Due infezioni confermate da virus Nipah sono state registrate nel Bengala Occidentale, in India. A comunicarlo è l’Ecdc, che nella sua valutazione esclude rischi significativi per l’Europa.
“Sulla base delle informazioni attuali, il rischio di infezione per le persone provenienti dall’Europa che viaggiano o risiedono nell’area è valutato come molto basso”, riferisce il Centro europeo per la prevenzione e il controllo delle malattie, intervenendo sull’allarme legato alla pericolosità del virus per l’uomo.
Virus Nipah, l’analisi dell’Ecdc sui contagi in Europa
Secondo l’agenzia Ue, “la via più probabile per l’introduzione del virus Nipah in Europa sarebbe attraverso viaggiatori infetti”. Tuttavia, l’Ecdc chiarisce che “sebbene l’importazione del virus non possa essere esclusa è considerata improbabile”. Gli esperti evidenziano come l’assenza in Europa dei pipistrelli della frutta, principali serbatoi del virus, riduca ulteriormente il rischio. In questo scenario, “anche il rischio di trasmissione successiva a seguito di una potenziale importazione è valutato come molto basso nel contesto attuale”.
L’analisi dell’Ecdc si basa sulle informazioni trasmesse dalle autorità indiane lo scorso 26 gennaio. “Entrambi i casi” confermati, precisa l’agenzia, riguardano “operatori sanitari dello stesso ospedale”, entrati in contatto tra loro “durante lo svolgimento delle loro mansioni a fine dicembre 2025”.
Virus Nipah, basso rischio per l’Europa
Gli esperti sottolineano che “il numero limitato di casi e il loro apparente collegamento a un’unica struttura sanitaria suggeriscono che al momento non vi sia alcuna trasmissione comunitaria”.
Nel frattempo, le autorità locali hanno attivato misure di prevenzione e controllo e avviato accertamenti per individuare la possibile fonte del contagio. L’Ecdc ricorda che sono stati rintracciati e sottoposti a test 196 contatti dei casi confermati e tutti risultano asintomatici e negativi al virus Nipah.
Le raccomandazioni per chi viaggia
A livello regionale, diversi Paesi, tra cui Thailandia, Nepal e Cambogia, hanno introdotto iniziative precauzionali, come campagne di informazione pubblica e controlli sanitari sui passeggeri in arrivo dall’India negli aeroporti.
Sul fronte delle raccomandazioni, l’agenzia europea ribadisce che “come precauzione generale si consiglia ai residenti nell’Unione europea/Spazio economico europeo che viaggiano o risiedono nel Bengala Occidentale di evitare potenziali fonti di infezione”.
Tra le indicazioni figurano l’evitare contatti con animali domestici o selvatici e con i loro fluidi o deiezioni, il consumo di alimenti potenzialmente contaminati da pipistrelli e l’assunzione di linfa di palma da dattero cruda.
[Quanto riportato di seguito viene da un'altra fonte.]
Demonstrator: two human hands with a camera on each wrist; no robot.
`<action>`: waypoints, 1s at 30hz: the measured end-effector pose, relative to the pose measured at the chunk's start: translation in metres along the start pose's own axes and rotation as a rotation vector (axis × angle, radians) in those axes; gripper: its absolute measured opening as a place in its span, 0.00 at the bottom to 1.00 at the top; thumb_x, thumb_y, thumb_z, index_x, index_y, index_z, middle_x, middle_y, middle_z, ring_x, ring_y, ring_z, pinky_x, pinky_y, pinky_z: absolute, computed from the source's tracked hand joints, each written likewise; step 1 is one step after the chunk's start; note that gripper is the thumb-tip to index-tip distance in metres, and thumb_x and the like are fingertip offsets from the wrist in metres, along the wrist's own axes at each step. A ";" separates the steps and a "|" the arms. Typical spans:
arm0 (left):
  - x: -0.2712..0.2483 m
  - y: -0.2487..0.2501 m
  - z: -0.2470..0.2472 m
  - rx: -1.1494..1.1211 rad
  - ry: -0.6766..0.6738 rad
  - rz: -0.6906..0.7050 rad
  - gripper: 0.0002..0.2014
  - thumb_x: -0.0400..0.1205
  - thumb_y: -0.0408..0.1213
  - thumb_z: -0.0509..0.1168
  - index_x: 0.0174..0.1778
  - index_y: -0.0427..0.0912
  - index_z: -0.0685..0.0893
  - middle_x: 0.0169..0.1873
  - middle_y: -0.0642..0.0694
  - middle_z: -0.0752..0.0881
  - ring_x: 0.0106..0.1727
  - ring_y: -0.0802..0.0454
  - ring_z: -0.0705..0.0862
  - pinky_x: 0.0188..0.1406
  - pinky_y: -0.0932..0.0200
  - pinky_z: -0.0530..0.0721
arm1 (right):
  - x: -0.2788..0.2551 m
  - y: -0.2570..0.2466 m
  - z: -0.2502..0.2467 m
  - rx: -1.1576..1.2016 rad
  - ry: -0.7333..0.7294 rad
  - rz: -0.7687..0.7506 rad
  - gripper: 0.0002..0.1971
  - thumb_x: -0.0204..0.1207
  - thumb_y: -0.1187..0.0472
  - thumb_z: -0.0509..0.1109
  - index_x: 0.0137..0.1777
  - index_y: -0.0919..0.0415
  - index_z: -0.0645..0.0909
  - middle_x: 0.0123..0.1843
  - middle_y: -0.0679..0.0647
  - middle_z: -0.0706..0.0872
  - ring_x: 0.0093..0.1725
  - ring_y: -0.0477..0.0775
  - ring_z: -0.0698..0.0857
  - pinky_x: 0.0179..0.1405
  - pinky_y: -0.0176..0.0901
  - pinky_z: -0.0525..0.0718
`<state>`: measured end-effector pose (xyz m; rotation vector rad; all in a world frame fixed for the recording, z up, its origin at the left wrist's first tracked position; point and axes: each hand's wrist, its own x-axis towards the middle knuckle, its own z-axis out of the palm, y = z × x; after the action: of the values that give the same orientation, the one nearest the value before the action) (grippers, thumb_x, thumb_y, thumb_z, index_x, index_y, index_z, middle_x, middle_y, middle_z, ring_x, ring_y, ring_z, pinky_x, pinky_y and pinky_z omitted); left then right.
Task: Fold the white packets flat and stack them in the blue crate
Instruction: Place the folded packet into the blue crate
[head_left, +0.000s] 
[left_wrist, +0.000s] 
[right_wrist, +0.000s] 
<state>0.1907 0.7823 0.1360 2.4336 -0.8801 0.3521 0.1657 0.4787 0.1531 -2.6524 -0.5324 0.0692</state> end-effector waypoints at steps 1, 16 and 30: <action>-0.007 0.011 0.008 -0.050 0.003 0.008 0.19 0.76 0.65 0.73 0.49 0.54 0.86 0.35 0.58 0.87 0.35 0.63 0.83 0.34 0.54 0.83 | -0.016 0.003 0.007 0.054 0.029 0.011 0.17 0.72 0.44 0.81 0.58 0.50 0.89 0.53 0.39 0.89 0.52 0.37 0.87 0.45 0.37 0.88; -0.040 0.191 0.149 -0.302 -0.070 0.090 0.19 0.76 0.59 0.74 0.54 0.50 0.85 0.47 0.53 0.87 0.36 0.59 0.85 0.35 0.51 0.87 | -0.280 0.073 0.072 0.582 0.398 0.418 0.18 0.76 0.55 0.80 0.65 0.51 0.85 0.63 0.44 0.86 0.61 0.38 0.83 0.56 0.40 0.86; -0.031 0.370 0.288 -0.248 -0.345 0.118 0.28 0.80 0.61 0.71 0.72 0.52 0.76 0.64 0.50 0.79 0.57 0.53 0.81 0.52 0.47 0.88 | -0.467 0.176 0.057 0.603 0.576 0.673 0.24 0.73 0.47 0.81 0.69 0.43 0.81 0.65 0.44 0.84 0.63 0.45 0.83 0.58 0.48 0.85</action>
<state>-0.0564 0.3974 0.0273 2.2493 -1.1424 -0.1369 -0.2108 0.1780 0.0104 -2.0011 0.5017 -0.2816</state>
L’Ecdc consiglia inoltre di lavare accuratamente, sbucciare e cuocere frutta e verdura prima del consumo, come misura generale per ridurre il rischio di esposizione.
Come si trasmette il virus Nipah
Il virus Nipah è un agente zoonotico trasmesso all’uomo soprattutto attraverso il contatto con animali infetti. I principali serbatoi sono i pipistrelli della frutta dei generi Pteropus e Hipposideros e i maiali, ma il virus è stato rilevato anche in altre specie domestiche, tra cui cani, gatti e cavalli.
Il contagio può avvenire anche tramite il consumo di alimenti contaminati dai pipistrelli, in particolare prodotti vegetali provenienti da palme o alberi da frutto, mentre la trasmissione da persona a persona è rara e legata al contatto diretto con fluidi corporei, soprattutto in ambito familiare o sanitario.
Sintomi e forme gravi
Il quadro clinico è variabile. L’infezione può essere asintomatica oppure manifestarsi con forme gravi caratterizzate da sintomi respiratori acuti, convulsioni ed encefalite, potenzialmente fatali. Nei casi sintomatici, l’esordio è spesso caratterizzato da febbre, mal di testa, vomito, mal di gola e dolori muscolari.
Nei quadri più severi possono comparire alterazioni dello stato di coscienza, vertigini e segni neurologici compatibili con un’encefalite acuta. Sono state segnalate anche polmoniti atipiche e insufficienza respiratoria grave, fino alla sindrome da distress respiratorio acuto. Quando l’encefalite evolve in forma severa, il peggioramento può essere rapido, con progressione al coma entro 24–48 ore.
Letalità e cure
La mortalità rimane elevata con stime comprese tra il 40% e il 75% e il periodo di incubazione varia in genere da quattro giorni a due settimane, con rari casi più lunghi. Non esistono vaccini né terapie antivirali specifiche: il trattamento è di supporto.